Dr Sami David, a doctor involved with the first-ever successful IVF procedure in New York 30 years ago now believes that half the women who undergo IVF do not need but could get pregnant naturally.

David has turned his back on what has become a multimillion-pound industry with a vested interest in rushing women into assisted conception. “Infertility is a symptom, not a disease,” he says, “yet most fertility doctors are only interested in giving a woman drugs and getting her on a course of expensive, and stressful, IVF as soon as possible. I’m not against IVF — far from it,” he continues. “But it shouldn’t be the first thing we turn to as doctors. Putting a woman on aggressive drugs to stimulate egg production is a waste of time if, in fact, she is failing to get pregnant because her partner has a low sperm count, or she has an infection.”

David claims that most specialists have little interest in doing the necessary detective work to establish why a couple aren’t conceiving. Together with Jill Blakeway, an alternative-health practitioner who moved from the UK to America 20 years ago, he has written The Fertility Plan, a three-month scheme that helps women overcome common blocks to pregnancy. The book offers targeted advice according to five different “types” of people. “The types are loosely based on Chinese medicine, combined with Dr David’s clinical experience,” says Blakeway, who has such a high success rate that The New York Times dubbed her “the fertility goddess”. “I didn’t want to bog people down with the more esoteric aspects of eastern philosophy,” she adds, “so I’ve kept it simple.” The five types are: stuck, pale, waterlogged, dry and tired; there are quizzes and guidelines to help identify your type and what to do in each case. It’s all refreshingly simple.
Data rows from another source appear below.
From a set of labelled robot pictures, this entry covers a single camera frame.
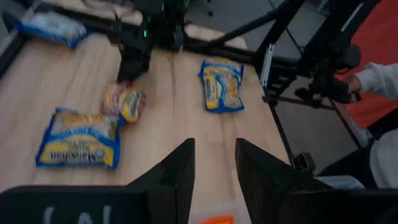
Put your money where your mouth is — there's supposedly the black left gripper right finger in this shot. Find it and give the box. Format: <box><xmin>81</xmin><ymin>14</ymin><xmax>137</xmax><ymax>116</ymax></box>
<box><xmin>235</xmin><ymin>138</ymin><xmax>398</xmax><ymax>224</ymax></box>

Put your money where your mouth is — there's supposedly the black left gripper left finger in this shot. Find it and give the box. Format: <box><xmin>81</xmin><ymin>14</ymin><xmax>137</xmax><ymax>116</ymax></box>
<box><xmin>0</xmin><ymin>138</ymin><xmax>196</xmax><ymax>224</ymax></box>

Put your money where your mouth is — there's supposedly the blue noodle pack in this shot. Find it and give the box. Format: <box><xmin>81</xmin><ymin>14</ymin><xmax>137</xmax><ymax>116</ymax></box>
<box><xmin>14</xmin><ymin>11</ymin><xmax>91</xmax><ymax>50</ymax></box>
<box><xmin>35</xmin><ymin>107</ymin><xmax>125</xmax><ymax>171</ymax></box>
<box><xmin>198</xmin><ymin>58</ymin><xmax>246</xmax><ymax>113</ymax></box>

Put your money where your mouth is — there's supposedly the orange chicken noodle pack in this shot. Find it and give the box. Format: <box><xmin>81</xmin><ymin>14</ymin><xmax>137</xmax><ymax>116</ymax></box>
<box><xmin>198</xmin><ymin>214</ymin><xmax>234</xmax><ymax>224</ymax></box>

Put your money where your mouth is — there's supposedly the pink yellow noodle pack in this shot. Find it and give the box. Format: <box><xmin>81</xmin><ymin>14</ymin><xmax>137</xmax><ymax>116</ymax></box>
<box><xmin>101</xmin><ymin>80</ymin><xmax>146</xmax><ymax>124</ymax></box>

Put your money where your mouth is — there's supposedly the person's forearm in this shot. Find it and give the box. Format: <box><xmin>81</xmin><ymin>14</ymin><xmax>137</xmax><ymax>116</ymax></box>
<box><xmin>354</xmin><ymin>62</ymin><xmax>398</xmax><ymax>100</ymax></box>

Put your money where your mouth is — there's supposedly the clear plastic bin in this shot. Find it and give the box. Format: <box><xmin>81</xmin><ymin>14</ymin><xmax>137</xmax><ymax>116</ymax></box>
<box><xmin>189</xmin><ymin>198</ymin><xmax>249</xmax><ymax>224</ymax></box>

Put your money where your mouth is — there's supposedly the person's leg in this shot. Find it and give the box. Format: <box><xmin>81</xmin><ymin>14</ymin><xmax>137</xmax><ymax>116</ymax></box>
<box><xmin>369</xmin><ymin>129</ymin><xmax>398</xmax><ymax>190</ymax></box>

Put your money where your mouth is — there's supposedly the person's hand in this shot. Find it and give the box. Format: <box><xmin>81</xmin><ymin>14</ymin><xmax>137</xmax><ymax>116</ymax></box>
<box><xmin>343</xmin><ymin>74</ymin><xmax>363</xmax><ymax>103</ymax></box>

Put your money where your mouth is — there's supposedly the small black camera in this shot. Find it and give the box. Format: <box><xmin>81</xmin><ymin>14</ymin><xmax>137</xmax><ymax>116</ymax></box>
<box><xmin>291</xmin><ymin>151</ymin><xmax>317</xmax><ymax>174</ymax></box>

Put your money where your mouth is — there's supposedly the black aluminium rig frame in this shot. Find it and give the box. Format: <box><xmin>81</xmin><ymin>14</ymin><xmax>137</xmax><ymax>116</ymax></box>
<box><xmin>0</xmin><ymin>0</ymin><xmax>386</xmax><ymax>162</ymax></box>

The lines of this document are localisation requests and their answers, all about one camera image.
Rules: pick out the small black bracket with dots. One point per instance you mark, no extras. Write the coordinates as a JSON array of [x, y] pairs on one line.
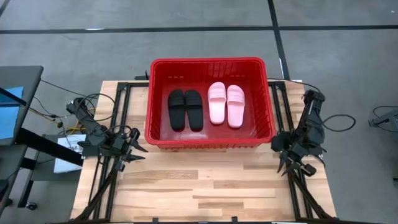
[[142, 76]]

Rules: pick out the black caster wheel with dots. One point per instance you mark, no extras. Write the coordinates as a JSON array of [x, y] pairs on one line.
[[31, 205]]

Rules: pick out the blue sheet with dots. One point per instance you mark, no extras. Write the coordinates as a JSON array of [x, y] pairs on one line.
[[9, 118]]

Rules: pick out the grey desk top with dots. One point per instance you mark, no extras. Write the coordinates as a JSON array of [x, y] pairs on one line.
[[21, 76]]

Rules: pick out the black table edge clamp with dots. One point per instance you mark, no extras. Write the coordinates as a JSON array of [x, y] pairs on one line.
[[155, 220], [234, 219]]

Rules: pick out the red plastic ribbed bin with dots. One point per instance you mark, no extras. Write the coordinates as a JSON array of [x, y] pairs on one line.
[[258, 102]]

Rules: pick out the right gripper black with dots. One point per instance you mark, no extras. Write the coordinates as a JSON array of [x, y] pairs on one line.
[[295, 146]]

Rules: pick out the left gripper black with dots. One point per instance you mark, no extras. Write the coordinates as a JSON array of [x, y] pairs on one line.
[[119, 144]]

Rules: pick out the white printed paper box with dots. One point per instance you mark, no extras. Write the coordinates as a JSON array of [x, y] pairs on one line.
[[66, 161]]

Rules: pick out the black rubber slide sandal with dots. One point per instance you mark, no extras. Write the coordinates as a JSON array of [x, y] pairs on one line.
[[194, 112], [177, 112]]

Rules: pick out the black desk leg frame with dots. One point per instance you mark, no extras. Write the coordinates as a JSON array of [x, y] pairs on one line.
[[46, 146]]

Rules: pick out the pink rubber slide sandal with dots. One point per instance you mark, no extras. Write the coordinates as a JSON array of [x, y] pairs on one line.
[[217, 105], [235, 109]]

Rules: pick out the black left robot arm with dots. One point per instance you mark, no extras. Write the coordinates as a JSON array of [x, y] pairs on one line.
[[93, 130]]

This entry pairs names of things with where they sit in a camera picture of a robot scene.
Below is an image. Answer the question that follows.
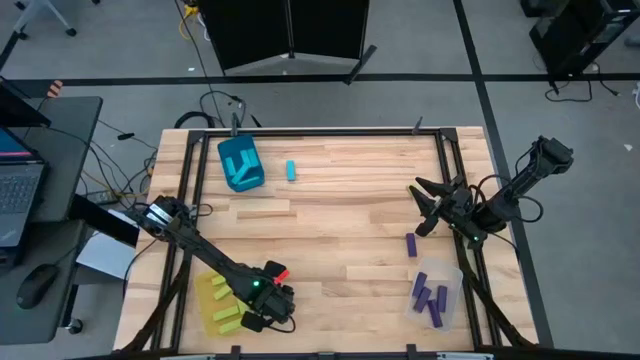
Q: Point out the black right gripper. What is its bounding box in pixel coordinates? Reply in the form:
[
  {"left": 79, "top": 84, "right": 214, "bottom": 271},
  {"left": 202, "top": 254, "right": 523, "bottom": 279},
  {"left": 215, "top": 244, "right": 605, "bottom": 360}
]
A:
[{"left": 412, "top": 177, "right": 475, "bottom": 239}]

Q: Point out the black monitor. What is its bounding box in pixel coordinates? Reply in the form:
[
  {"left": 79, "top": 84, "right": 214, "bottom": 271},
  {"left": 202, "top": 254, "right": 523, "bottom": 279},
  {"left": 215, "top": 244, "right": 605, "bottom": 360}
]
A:
[{"left": 0, "top": 77, "right": 52, "bottom": 129}]

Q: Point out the black computer mouse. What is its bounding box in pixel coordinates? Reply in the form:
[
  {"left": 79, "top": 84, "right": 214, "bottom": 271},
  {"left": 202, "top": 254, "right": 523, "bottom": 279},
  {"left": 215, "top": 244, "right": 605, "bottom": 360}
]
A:
[{"left": 14, "top": 263, "right": 60, "bottom": 310}]

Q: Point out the blue plastic bin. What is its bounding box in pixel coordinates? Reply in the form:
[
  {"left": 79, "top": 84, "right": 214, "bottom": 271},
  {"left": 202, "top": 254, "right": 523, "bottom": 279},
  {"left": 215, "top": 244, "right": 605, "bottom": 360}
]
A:
[{"left": 216, "top": 133, "right": 266, "bottom": 194}]

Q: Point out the black folding partition screen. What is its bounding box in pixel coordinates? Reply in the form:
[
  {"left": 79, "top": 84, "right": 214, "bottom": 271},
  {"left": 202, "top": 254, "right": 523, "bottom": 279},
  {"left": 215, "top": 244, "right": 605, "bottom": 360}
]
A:
[{"left": 196, "top": 0, "right": 379, "bottom": 85}]

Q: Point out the black desk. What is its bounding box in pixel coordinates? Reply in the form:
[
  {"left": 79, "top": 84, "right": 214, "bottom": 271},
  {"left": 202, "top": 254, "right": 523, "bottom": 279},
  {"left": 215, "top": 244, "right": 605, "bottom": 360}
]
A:
[{"left": 0, "top": 96, "right": 104, "bottom": 347}]

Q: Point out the clear plastic tray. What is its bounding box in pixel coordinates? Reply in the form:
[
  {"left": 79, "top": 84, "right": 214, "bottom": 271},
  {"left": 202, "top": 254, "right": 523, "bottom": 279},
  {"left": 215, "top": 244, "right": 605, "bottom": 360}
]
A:
[{"left": 402, "top": 256, "right": 465, "bottom": 334}]

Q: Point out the black angled panel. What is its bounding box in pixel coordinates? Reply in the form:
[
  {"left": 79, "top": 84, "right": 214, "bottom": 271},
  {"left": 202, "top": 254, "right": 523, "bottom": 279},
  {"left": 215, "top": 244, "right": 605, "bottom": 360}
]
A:
[{"left": 67, "top": 193, "right": 141, "bottom": 248}]

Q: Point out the yellow hanging cable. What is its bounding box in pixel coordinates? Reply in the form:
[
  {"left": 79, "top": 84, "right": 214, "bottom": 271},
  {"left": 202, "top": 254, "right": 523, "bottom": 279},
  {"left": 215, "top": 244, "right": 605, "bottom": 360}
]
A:
[{"left": 177, "top": 0, "right": 211, "bottom": 41}]

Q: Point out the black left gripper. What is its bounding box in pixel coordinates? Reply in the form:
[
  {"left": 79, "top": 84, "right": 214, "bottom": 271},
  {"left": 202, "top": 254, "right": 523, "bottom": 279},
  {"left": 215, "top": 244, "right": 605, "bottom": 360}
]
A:
[{"left": 241, "top": 259, "right": 297, "bottom": 334}]

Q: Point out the yellow translucent tray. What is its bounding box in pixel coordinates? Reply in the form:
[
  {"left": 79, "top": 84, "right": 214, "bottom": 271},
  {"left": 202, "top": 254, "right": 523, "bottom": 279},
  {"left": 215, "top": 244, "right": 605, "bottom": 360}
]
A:
[{"left": 193, "top": 269, "right": 261, "bottom": 339}]

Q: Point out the thick black cable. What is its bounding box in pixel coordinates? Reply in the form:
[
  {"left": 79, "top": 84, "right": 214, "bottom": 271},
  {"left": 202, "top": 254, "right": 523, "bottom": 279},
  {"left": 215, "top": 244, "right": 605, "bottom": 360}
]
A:
[{"left": 173, "top": 110, "right": 217, "bottom": 130}]

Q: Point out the black equipment rack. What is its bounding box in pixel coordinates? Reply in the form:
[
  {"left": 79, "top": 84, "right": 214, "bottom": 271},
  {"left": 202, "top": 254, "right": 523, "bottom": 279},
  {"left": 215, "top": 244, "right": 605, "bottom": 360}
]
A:
[{"left": 519, "top": 0, "right": 640, "bottom": 81}]

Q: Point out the black aluminium table frame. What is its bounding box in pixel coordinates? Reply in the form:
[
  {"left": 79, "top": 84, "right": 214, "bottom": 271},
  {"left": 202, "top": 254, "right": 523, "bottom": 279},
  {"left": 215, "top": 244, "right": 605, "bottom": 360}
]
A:
[{"left": 117, "top": 127, "right": 536, "bottom": 354}]

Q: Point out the black floor tape strip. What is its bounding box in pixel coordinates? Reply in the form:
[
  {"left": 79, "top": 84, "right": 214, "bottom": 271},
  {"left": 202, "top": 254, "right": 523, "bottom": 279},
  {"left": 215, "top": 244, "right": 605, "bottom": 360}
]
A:
[
  {"left": 452, "top": 0, "right": 555, "bottom": 350},
  {"left": 0, "top": 72, "right": 640, "bottom": 100}
]

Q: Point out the office chair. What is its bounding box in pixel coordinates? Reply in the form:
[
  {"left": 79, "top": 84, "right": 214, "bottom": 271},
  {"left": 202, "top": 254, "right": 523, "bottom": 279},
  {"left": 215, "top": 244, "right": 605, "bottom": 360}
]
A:
[{"left": 12, "top": 0, "right": 101, "bottom": 39}]

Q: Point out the white box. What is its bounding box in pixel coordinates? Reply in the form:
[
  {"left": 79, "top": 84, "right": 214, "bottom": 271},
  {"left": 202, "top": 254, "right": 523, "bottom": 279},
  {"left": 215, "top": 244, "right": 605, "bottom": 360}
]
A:
[{"left": 74, "top": 209, "right": 139, "bottom": 282}]

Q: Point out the grey laptop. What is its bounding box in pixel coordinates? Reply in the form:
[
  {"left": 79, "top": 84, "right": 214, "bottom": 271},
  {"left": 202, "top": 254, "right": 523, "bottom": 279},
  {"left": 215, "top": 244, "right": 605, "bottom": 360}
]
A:
[{"left": 0, "top": 127, "right": 50, "bottom": 251}]
“IVF is part of our quick-fix society, particularly in New York,” says Blakeway. “We are used to life being convenient, to having stuff delivered on demand, so a woman might think: ‘When the time comes, I can always go for IVF.’ Making babies is a much more mysterious thing — you can’t think like that.” She is also keen to remind women that IVF still has a relatively poor success rate. “At one of the most renowned New York clinics, figures indicate that among women under 35, the success rate is still only 47%.”

In the book, the duo present a range of common factors that can inhibit fertility, but which doctors don’t always raise. “There are issues from hormones being thrown out of balance by yo-yo dieting, to women who exercise too much, which could lower levels of oestrogen and progesterone,” David says. “Or infertility can arise from a diminished flow of blood to the uterus, which can be dramatically helped by acupuncture.”

Another common cause of infertility is bacterial infection, which has prompted David to remark that antibiotics are his favourite fertility drug. “A lot of doctors specialise in scaring the patient,” he says. “They’ll tell a woman of 37 she’s left it too late and her only option is IVF. But they’re measuring everyone by the same yardstick. Every woman has time to take a three- or four-month evaluation of what’s going on with her body.” Blakeway agrees that the emotional rollercoaster of trying to become pregnant can extract a heavy toll on would-be mothers. “The last thing we wanted to do was make women feel stressed out about not getting pregnant. If it’s not happening for you yet, it’s comforting to bear in mind that there is an enormous amount you can do for yourself”.